CloudFormation and Terraform are extremely good for creating known good states and immutable infrastructure and, in some cases, updating and restoring to those states. I use CloudFormation a lot and am starting to also leverage Terraform more (because it is cross-cloud capable). They both do a great job of handling a lot of the heavy lifting and configuring pieces in the proper order (managing dependencies) which can be tough if you script programmatically. Both have a few limits:

They don’t always support all the cloud provider features you need, which forces you to bounce outside of them.
They can be difficult to write and manage at scale, which is why many organizations that make heavy use of them use other languages to actually create the scripts. This makes it easier to update specific pieces without editing the entire file and introducing typos or other errors.
They can push updates to stacks, but if you made any manual changes I’ve found these frequently break. Thus they are better for locked-down production environments that are totally immutable and not for dev/test or manually altered setups.
They aren’t meant for other kinds of automation, like assessing or modifying in-use resources. For example, you can’t use them for incident response or to check specific security controls.

I’m not trying to be negative here – they are awesome awesome tools, which are totally essential to cloud and DevOps. But there are times you want to attack the problem in a different way.

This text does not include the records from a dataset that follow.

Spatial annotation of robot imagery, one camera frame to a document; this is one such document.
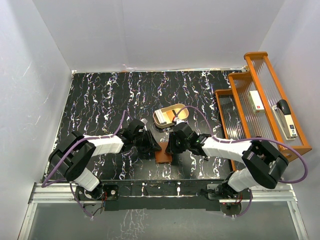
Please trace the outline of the brown leather card holder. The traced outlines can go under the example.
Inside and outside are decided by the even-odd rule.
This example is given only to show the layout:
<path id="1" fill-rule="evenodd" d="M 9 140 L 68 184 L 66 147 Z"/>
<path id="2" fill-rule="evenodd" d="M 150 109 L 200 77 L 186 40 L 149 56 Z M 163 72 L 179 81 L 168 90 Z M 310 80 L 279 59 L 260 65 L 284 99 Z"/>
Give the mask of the brown leather card holder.
<path id="1" fill-rule="evenodd" d="M 158 144 L 161 147 L 161 150 L 155 152 L 155 163 L 171 164 L 173 160 L 172 155 L 166 153 L 168 142 L 159 142 Z"/>

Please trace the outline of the stack of credit cards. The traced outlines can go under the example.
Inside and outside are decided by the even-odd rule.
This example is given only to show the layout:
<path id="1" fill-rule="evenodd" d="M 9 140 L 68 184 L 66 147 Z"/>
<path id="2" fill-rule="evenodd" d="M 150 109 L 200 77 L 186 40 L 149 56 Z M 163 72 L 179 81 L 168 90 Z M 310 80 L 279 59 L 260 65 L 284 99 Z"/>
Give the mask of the stack of credit cards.
<path id="1" fill-rule="evenodd" d="M 157 119 L 158 119 L 158 123 L 159 123 L 160 125 L 165 125 L 165 124 L 167 124 L 165 115 L 164 115 L 164 113 L 163 113 L 160 109 L 156 110 L 154 113 L 155 113 L 155 115 L 156 115 L 156 117 L 157 117 Z"/>

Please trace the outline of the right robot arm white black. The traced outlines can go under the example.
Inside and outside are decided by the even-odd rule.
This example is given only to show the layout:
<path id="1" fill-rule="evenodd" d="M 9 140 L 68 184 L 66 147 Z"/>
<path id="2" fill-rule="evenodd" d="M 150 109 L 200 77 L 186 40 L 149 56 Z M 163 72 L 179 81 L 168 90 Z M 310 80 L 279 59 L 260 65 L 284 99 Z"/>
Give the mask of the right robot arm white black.
<path id="1" fill-rule="evenodd" d="M 251 187 L 274 189 L 289 165 L 287 158 L 267 140 L 215 140 L 210 134 L 197 134 L 187 123 L 181 122 L 170 132 L 165 153 L 175 155 L 185 151 L 197 156 L 230 159 L 245 165 L 244 169 L 232 171 L 221 184 L 208 190 L 211 195 L 230 199 Z"/>

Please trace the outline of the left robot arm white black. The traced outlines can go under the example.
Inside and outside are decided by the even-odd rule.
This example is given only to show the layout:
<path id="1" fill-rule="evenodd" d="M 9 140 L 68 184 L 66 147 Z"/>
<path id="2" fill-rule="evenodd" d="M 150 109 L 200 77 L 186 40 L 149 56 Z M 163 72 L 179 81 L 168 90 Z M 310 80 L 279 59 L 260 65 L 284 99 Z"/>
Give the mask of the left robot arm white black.
<path id="1" fill-rule="evenodd" d="M 92 157 L 105 154 L 121 154 L 135 147 L 140 154 L 162 150 L 144 122 L 133 119 L 125 128 L 115 134 L 87 136 L 73 131 L 49 155 L 48 161 L 53 170 L 68 182 L 82 187 L 93 200 L 103 195 L 103 183 L 87 165 Z"/>

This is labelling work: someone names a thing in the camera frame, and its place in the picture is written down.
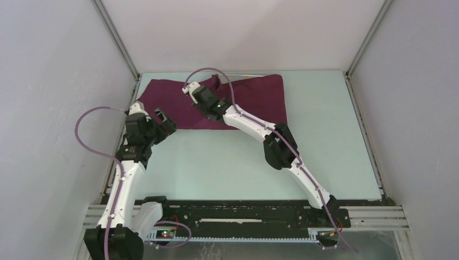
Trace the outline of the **maroon surgical wrap cloth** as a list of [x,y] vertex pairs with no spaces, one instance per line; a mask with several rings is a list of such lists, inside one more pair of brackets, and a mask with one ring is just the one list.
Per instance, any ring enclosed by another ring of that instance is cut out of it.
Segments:
[[[211,90],[211,78],[200,84]],[[228,130],[229,126],[204,117],[192,106],[192,99],[182,92],[183,82],[168,79],[152,79],[138,101],[144,104],[148,114],[160,108],[172,119],[178,129]],[[275,124],[287,122],[284,82],[281,75],[274,74],[221,83],[212,92],[218,98],[231,98],[234,91],[235,103],[256,117]]]

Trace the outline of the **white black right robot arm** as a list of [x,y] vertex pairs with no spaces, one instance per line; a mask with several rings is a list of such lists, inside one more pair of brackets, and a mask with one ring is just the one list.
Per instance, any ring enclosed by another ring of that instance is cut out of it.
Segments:
[[243,110],[233,99],[218,98],[198,82],[185,83],[182,91],[206,118],[241,130],[261,142],[266,162],[276,170],[288,170],[301,186],[310,206],[316,209],[314,217],[319,225],[329,226],[336,220],[338,200],[307,169],[286,123],[262,120]]

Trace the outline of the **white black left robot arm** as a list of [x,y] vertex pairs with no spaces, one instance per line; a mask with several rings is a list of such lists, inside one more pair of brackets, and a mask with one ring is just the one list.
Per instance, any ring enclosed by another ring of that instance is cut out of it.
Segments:
[[122,143],[115,155],[102,153],[116,163],[112,191],[95,228],[85,231],[83,240],[92,259],[142,259],[148,228],[166,225],[171,211],[150,202],[133,216],[135,189],[141,182],[152,155],[152,146],[173,134],[176,123],[157,108],[153,115],[132,107],[125,112]]

Let me give you a specific use case. I’m currently writing a “new account provisioning” tool for a client. Basically, when a team at the client starts up a new Amazon account, this shovels in all the required security controls. IAM, monitoring, etc. Nearly all of it could be done with CloudFormation or Terraform but I’m instead writing it as a Ruby app. Here’s why:

I’m using Ruby to abstract complexity from the security team and make security easy. For example, to create new Identity and Access Management policies, users, and roles, the team can point the tool towards a library of files and the tool iterates through and builds them in the right order. The security team only needs to focus on that library of policies and not the other code to build things out. This, for them, will be easier than adding it to a large provisioning template. I could take that same library and actually build a CloudFormation template dynamically the same way, but…
… I can also use the same code base to fix existing accounts or (eventually) assess and modify an account that’s been changed in the future. For example, I can (and will) be able to asses an account, and if the policies don’t match, enable the user to repair it with flexibility and precision. Again, this can be done without the security pro needing to understand a lot of the underlying complexity.

Those are the two key reasons I sometimes drop from templates to code. I can make things simpler and also use the same ‘base’ for more complex scenarios that the infrastructure as code tools aren’t meant to address, such as ‘fixing’ existing setups and allowing more granular decisions on what to configure or overwrite. Plus, I’m not limited to waiting for the templates to support new cloud provider features; I can add capabilities any time there is an API, and with modern cloud providers, it there’s a feature it has an API.

In practice you can mix and match these approaches. I have my biases, and maybe some of it is just that I like to learn the APIs and features directly. I do find that having all these code pieces gives me a lot more options for various use cases, including using them to actually generate the templates when I need them and they might be the better choice. For example, one of the features of my framework is installing a library of approved CloudFormation templates into a new account to create pre-approved architecture stacks for common needs.

It all plays together. Pick what makes sense for you, and hopefully this will give you a bit of insight into how I make the decision.